### Directions
Which of the lines below hold "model"? Please return each one.

### Input material
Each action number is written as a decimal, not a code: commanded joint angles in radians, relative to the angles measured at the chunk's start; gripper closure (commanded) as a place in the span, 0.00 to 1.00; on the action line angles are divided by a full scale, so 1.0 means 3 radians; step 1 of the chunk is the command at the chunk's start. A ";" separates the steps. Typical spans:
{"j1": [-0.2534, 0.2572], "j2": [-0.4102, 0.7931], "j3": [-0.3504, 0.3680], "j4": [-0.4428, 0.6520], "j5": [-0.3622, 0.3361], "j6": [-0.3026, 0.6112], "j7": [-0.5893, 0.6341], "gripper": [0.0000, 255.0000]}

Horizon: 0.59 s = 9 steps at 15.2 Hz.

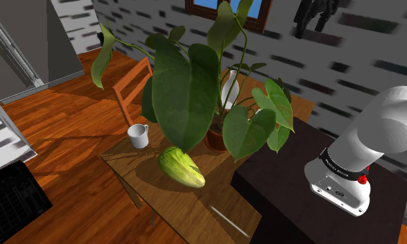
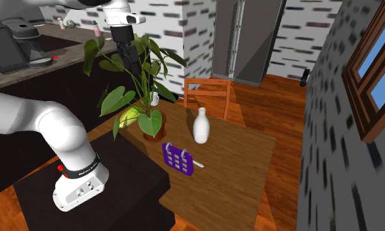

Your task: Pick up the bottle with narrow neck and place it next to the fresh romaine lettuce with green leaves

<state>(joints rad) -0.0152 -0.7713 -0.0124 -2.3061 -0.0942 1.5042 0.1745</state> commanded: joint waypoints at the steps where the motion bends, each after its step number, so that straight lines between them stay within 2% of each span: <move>1: 0.0000 0.0000 0.0000 0.0000 0.0000 0.0000 0.0000 0.00; 9: -0.0042 0.0638 -0.0198 -0.0204 -0.0061 0.0918 -0.0104 0.00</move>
<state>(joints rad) -0.0255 -0.6038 -0.0627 -2.3546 -0.1093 1.7378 0.1490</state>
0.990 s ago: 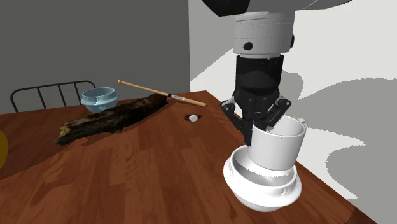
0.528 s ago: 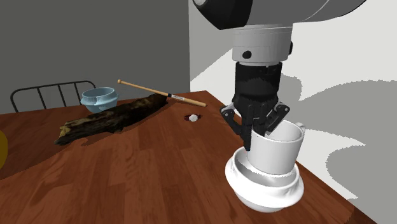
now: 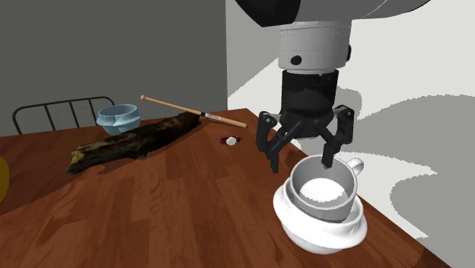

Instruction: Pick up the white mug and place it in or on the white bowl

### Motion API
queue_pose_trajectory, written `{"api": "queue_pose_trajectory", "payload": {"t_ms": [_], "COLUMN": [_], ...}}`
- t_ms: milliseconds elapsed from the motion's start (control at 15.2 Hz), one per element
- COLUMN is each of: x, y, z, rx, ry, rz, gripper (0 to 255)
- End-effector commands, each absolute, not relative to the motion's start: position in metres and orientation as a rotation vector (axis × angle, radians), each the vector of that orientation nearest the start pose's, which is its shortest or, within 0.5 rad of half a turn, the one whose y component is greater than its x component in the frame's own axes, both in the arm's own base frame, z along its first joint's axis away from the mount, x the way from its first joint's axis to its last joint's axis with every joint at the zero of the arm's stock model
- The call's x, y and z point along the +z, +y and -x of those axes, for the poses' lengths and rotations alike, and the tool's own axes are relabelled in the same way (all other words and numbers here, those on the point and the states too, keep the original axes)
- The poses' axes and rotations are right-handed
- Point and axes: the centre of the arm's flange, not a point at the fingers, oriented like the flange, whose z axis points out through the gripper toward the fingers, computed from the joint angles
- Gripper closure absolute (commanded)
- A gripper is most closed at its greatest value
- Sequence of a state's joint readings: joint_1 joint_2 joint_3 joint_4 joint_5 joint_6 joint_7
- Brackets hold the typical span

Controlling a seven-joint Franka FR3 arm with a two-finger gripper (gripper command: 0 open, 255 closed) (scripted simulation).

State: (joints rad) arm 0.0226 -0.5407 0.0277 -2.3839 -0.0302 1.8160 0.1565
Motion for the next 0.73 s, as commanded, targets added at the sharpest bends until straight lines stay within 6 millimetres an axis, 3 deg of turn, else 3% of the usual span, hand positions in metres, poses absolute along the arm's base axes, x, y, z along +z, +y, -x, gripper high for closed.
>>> {"api": "queue_pose_trajectory", "payload": {"t_ms": [0, 132, 660], "x": [0.532, 0.556, 0.556], "y": [0.019, 0.02, 0.02], "z": [-0.386, -0.386, -0.386], "rx": [0.037, 0.037, 0.037], "ry": [0.164, 0.164, 0.164], "rz": [3.183, 3.183, 3.183], "gripper": [0, 0, 0]}}
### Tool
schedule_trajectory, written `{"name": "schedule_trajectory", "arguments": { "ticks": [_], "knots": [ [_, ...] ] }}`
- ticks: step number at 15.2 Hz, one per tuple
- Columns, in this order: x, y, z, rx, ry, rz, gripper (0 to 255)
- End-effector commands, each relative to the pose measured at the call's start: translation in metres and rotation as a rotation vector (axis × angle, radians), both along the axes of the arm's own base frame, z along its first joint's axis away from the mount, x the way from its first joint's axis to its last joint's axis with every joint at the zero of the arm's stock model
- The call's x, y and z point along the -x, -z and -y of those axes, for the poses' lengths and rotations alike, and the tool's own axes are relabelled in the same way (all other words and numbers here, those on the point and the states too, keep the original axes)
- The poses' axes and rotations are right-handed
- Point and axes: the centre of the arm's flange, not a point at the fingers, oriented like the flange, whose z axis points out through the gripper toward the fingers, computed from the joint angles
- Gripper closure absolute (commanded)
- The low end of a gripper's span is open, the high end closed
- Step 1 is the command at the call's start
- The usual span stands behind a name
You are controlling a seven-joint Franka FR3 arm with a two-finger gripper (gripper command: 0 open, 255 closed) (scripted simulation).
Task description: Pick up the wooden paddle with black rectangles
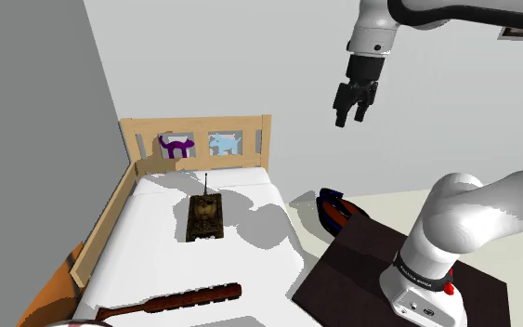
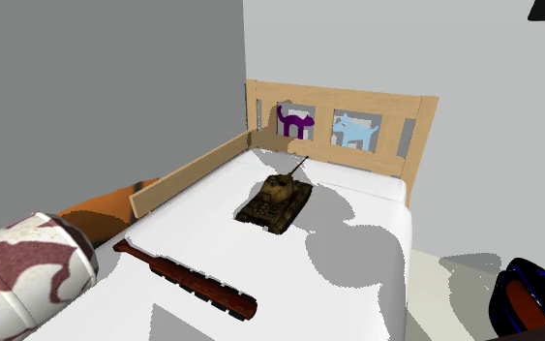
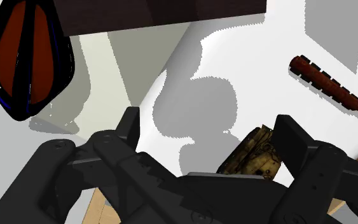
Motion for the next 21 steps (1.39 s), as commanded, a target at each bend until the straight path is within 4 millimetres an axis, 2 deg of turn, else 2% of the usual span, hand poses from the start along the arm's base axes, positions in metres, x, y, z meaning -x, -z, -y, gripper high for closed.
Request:
{"name": "schedule_trajectory", "arguments": {
  "ticks": [1, 11, 21],
  "knots": [
    [0.000, 0.000, 0.000, 0.000, 0.000, 0.000, 0],
    [-0.074, 0.079, -0.078, 0.031, -0.196, 0.013, 0],
    [-0.133, 0.160, -0.167, 0.062, -0.392, 0.026, 0]
  ]
}}
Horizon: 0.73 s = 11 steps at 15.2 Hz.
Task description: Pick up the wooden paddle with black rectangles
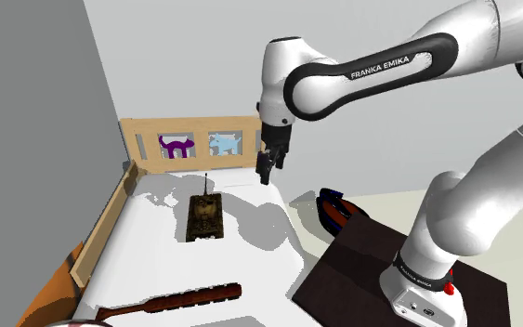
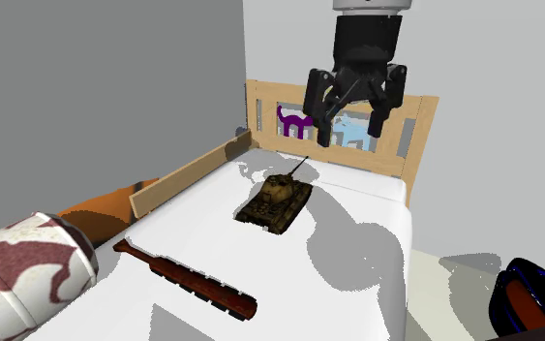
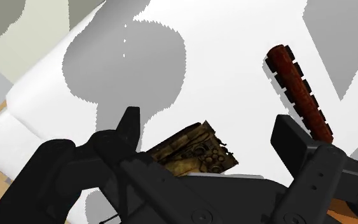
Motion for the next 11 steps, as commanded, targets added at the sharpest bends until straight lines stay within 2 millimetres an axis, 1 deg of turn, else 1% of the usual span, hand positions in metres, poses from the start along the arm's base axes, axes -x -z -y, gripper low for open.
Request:
{"name": "schedule_trajectory", "arguments": {
  "ticks": [1, 6, 11],
  "knots": [
    [-0.011, 0.017, -0.019, 0.005, -0.040, 0.004, 0],
    [-0.033, 0.058, -0.067, 0.020, -0.138, 0.010, 0],
    [-0.051, 0.100, -0.116, 0.036, -0.236, 0.017, 0]
  ]
}}
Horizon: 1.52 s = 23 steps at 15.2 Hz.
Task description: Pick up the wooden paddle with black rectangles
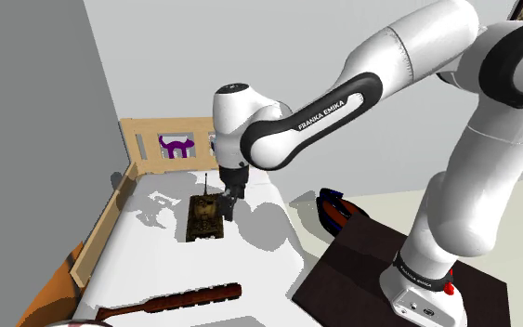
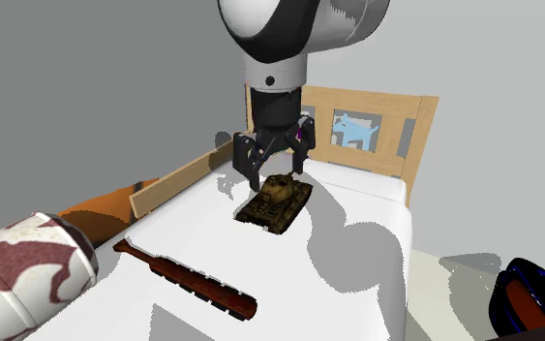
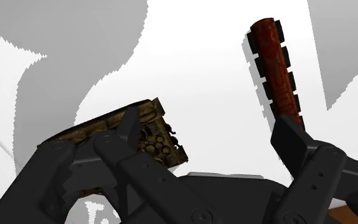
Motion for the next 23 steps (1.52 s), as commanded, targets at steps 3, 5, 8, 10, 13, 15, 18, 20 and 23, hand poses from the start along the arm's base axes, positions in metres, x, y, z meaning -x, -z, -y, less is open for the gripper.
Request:
{"name": "schedule_trajectory", "arguments": {
  "ticks": [3, 5, 8, 10, 13, 15, 18, 20, 23],
  "knots": [
    [-0.012, 0.037, -0.041, 0.011, -0.080, 0.006, 0],
    [-0.016, 0.054, -0.061, 0.017, -0.119, 0.008, 0],
    [-0.022, 0.080, -0.091, 0.027, -0.178, 0.012, 0],
    [-0.025, 0.098, -0.111, 0.033, -0.217, 0.015, 0],
    [-0.028, 0.124, -0.142, 0.042, -0.276, 0.019, 0],
    [-0.029, 0.142, -0.162, 0.049, -0.315, 0.021, 0],
    [-0.029, 0.169, -0.192, 0.058, -0.374, 0.025, 0],
    [-0.028, 0.187, -0.211, 0.064, -0.413, 0.028, 0],
    [-0.028, 0.203, -0.218, 0.066, -0.426, 0.028, 0]
  ]
}}
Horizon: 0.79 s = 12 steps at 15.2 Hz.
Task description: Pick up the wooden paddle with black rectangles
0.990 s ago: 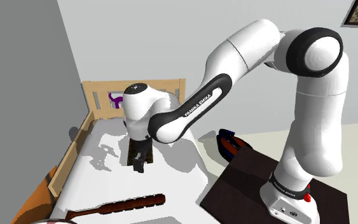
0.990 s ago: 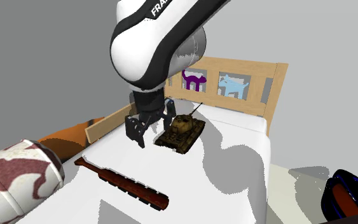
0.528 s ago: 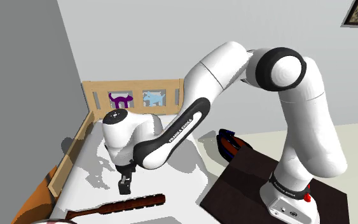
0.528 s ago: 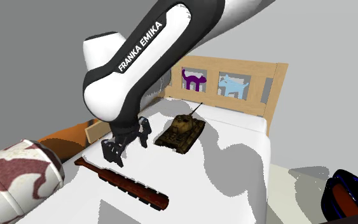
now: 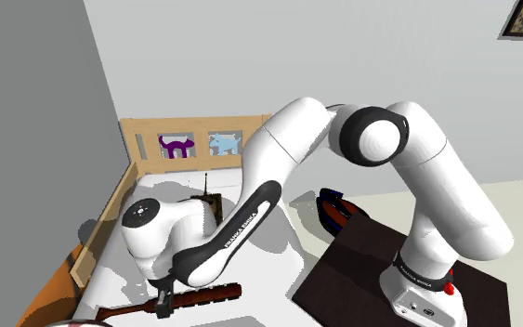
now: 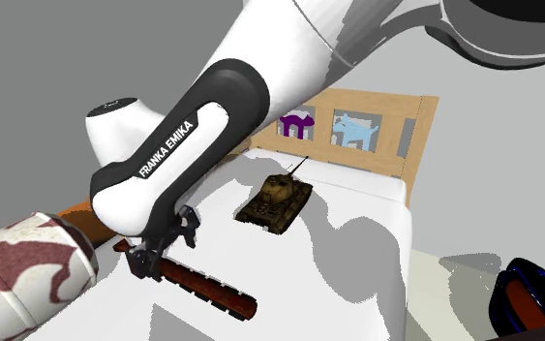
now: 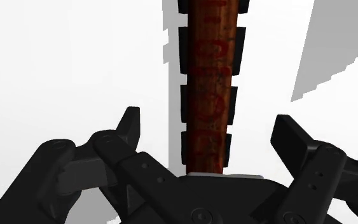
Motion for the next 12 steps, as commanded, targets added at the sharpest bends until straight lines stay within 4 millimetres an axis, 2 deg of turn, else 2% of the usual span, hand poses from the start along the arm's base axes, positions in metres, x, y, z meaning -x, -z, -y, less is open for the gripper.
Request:
{"name": "schedule_trajectory", "arguments": {
  "ticks": [1, 5, 7, 8, 12],
  "knots": [
    [0.000, 0.011, -0.001, 0.001, -0.004, 0.001, 0],
    [0.000, 0.033, -0.001, 0.001, -0.004, 0.001, 0],
    [0.000, 0.036, -0.001, 0.001, -0.004, 0.001, 0],
    [0.001, 0.036, 0.000, 0.001, -0.004, 0.001, 255],
    [0.001, 0.037, 0.001, 0.001, -0.004, 0.001, 255]
  ]
}}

### Answer for the task
- End-effector commands, each absolute, not relative to the motion's start: position in metres and orientation as a rotation vector (axis × angle, radians), each the vector of that orientation nearest the start pose's, which is its shortest or, within 0.5 rad of half a turn, the one whose y component is greater than its x component in the frame's own axes, both in the arm's own base frame, z along its first joint's axis away from the mount, x the way from its first joint's axis to its last joint's axis with every joint at the zero of the arm's stock model
- End-effector commands, each relative to the pose measured at the call's start: translation in metres and rotation as a rotation vector (axis × angle, radians), both along the axes of the arm's own base frame, z along its first joint's axis away from the mount, x the way from its first joint's axis to its last joint's axis with every joint at the zero of the arm's stock model

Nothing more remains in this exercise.